If u own one please post a pic and tell me ur experiences with them

thanks alot.


----------



## kingsnar (Nov 17, 2005)

tonmo.com is a forum dedicated to octupi and cuttlefish.

In short, cephalapods are extremely difficult to keep, unless you have much experience with SW dont even attempt to keep one.


----------



## rchan11 (May 6, 2004)

You better seal your tank or he will escape. Most people feed them FW feeder fish.


----------



## Doddridge (Aug 7, 2006)

check_ya_self said:


> I seen this store a long time ago that were selling octopus. I rember it was labblelled pygmy octopus and it was priced at 200. The guy also told me that you have to keep them in a species tank. and get the best filtration. he told me he fed them cockles
> 
> Has anyone ever kept one. I hear they are extremmely difficult to keeP
> 
> ...


they sound like a hassle. if you scare them and they shoot their ink then you have to do immediate water change or they will die


----------



## kingsnar (Nov 17, 2005)

> Most people feed them FW feeder fish.


Maybe if you dont know any better, but they should really not be feed FW fish, or fish in general. They should have a diet of mostly crabs, prawns, and other crustaceans, whith only the occassional silverside or lancefish.


----------



## bjmarche (Jun 30, 2005)

And, Octupi only last about a year.
And since that one is already atleast a few months old, you won't have much time with him.


----------



## Wide_Eyed_Wanderer (Aug 22, 2006)

im not interested in keeping one it was just surprising people have these in there homes.


----------



## illnino (Mar 6, 2004)

the octopus commonly sold as dwarf octo lives 18-20 months and many of the females lay an egg right before they die...


----------



## flaredevil2 (Sep 3, 2006)

$200 bucks for a sw fish itslef! plus the added "benefits *cough* *cough* of the tank being polluted with ink AND the fact that they can escape pretty much sums itself up for you!


----------



## flaredevil4 (Sep 9, 2006)

and not to mention the space it'll take up!


----------



## hyphen (Apr 4, 2004)

you can get cuttlefish for pretty cheap. they have small species that i was tempted to buy. unfortunately, like an octopus they only live about a year or so.


----------



## flaredevil4 (Sep 9, 2006)

another thing to add to the list:

- $200 bucks!!!
- ink
- escape easily
- space issues
- life span
- not as active as fish


----------



## kingsnar (Nov 17, 2005)

Quantum_Theory said:


> another thing to add to the list:
> 
> - $200 bucks!!!
> - ink
> ...


I have never seen an octo for $200, theyre closer to around 40-60 dollars.
They hardly ever ink, only sometimes when first introduced into the tank or very nervous.
Most of the common octos can live perfectly fine in a 50 gallon tank,
They are active, they will even learn to play with you and doing tricks.
Life Span is an issue, but personally if you I feel its worth it even if I only get a 16 months to enjoy it.


----------



## flaredevil4 (Sep 9, 2006)

well, they spray ink if you scare em


----------



## nelsong6969 (Jul 26, 2004)

yea one of my friend had one that cost $80 but think it only lived like 8 months


----------



## Guest (Sep 12, 2006)

Look at all the negatives.

You guys are missing something tho, the positives!

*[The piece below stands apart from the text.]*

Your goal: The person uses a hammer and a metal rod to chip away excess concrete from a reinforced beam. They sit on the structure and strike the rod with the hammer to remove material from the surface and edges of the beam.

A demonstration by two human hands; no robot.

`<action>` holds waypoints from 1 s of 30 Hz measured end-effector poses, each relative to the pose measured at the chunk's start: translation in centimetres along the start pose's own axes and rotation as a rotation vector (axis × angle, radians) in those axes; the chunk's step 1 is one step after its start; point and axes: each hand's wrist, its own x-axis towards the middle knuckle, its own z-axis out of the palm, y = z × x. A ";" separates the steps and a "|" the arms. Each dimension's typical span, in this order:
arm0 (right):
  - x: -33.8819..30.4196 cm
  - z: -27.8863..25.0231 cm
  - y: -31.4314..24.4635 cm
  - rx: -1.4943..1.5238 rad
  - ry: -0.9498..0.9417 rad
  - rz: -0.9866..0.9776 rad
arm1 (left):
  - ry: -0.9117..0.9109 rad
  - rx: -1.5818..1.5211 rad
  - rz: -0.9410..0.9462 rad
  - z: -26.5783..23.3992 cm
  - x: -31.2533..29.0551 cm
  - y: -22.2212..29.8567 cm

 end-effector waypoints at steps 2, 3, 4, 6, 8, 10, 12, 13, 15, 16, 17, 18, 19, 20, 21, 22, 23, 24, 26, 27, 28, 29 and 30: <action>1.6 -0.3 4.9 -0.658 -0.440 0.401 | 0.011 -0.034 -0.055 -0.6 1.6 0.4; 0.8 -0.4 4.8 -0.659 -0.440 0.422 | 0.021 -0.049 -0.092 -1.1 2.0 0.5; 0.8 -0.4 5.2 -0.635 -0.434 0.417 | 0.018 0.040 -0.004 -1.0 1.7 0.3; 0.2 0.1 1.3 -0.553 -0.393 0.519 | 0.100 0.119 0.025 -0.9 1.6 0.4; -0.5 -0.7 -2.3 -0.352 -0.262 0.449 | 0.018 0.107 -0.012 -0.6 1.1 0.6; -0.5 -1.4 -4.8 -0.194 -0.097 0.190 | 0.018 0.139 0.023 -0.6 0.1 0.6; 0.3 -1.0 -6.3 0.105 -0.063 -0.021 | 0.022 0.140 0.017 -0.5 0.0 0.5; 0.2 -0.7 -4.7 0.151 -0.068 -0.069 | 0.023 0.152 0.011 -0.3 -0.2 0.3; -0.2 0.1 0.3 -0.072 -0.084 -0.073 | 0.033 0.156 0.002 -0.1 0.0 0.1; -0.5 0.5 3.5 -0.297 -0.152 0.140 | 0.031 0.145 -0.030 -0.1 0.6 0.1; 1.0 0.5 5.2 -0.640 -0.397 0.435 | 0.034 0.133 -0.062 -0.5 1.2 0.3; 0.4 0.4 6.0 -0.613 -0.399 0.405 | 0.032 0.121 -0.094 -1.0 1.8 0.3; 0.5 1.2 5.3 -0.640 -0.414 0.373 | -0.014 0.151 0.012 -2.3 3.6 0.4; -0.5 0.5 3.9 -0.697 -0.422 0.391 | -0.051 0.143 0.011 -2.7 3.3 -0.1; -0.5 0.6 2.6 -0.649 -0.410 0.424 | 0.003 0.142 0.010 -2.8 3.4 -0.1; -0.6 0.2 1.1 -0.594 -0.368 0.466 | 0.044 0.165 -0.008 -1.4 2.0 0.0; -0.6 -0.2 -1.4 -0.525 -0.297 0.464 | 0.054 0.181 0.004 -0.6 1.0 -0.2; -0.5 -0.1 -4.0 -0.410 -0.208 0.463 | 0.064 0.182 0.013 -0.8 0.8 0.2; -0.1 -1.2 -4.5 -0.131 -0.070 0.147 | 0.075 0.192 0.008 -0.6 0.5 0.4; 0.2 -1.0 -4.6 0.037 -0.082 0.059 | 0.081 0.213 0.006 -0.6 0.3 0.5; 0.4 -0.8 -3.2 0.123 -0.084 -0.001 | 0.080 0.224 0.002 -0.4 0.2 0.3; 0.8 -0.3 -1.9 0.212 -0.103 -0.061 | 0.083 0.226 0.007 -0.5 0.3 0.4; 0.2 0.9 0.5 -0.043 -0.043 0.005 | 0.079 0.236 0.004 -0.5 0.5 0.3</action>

1. *Camouflage*- Octos are great hiders.

2. *Reaction*- Octos are smart and Ive heard the larger ones will react when they see you, as they learn to trust you.

3. *Smart*- Ocots are the smartest invert and one of the smartest overall living creatures on the planet. Did you know that an Octo has the potential to learn as much in 2 years a baby human does in its first two years on earth?

Not that Im saying they are perfect, jsut wanted to point out why some may want to keep one. I would never reccomend it tho, as they dont do well in captivity.


----------



## welsher7 (Jul 29, 2005)

they are awesome and smart. maybe i made this up but i thought i read somewhere about a guy who had one in his fish room. and one by one the fish in his other tanks started to disappear. he eventually figured out his octo was climbing between tanks and eat the other fish at night. like i said i might be completely making that up, but i thought i read it somewhere. maybe on here.


----------



## flaredevil4 (Sep 9, 2006)

lol! just picture an octopus moving like a slug and eating all the fish you own, and before you know it, go back to its tank. Man, I guess thats considered smart!


----------



## kingsnar (Nov 17, 2005)

Octos are *very* smart, smarter than most people I know







They are so smart they need some sort of mental stimulation, giving them baby toys (rattles, plastics keys, anything tank safe) and playing tug of war (octos are liquid muscle, they will ALWAYS win in tug of war) are some things that octo keepers do to keep their octos entertained, otherwise they get really inactive and shy.


----------



## Ægir (Jan 21, 2006)

at the aquarium in hawaii, the tech guy who maintains the saltwater dept told me the octopus will frequently leave his tank and travel to other tanks in the exibit at night to feed, and will be back in his tank by morning.... and all it takes for him to get in and out is a 1" hole... personally i think it would be kickass to own one for a "lifespan" but after that you would prob go insane


----------



## flaredevil4 (Sep 9, 2006)

well, I guess its like a robot. A sly robot at that.


----------



## Mattones (Jul 9, 2006)

Picture being woken up during the night if your tank was in your room to your octo sucking your face. oh man. i'm to freaked to own one


----------



## flaredevil4 (Sep 9, 2006)

I don't think octopus' like to suck snot!


----------



## kingsnar (Nov 17, 2005)

On an octopus forum I was reading that this guys octo got out of its tank and it crawled under his bed holding to a quarter curled up into a ball and wouldn't let his owner get him out. He said it was like a scared puppy dog. Luckily it didn't dry up and die.


----------



## Guest (Sep 22, 2006)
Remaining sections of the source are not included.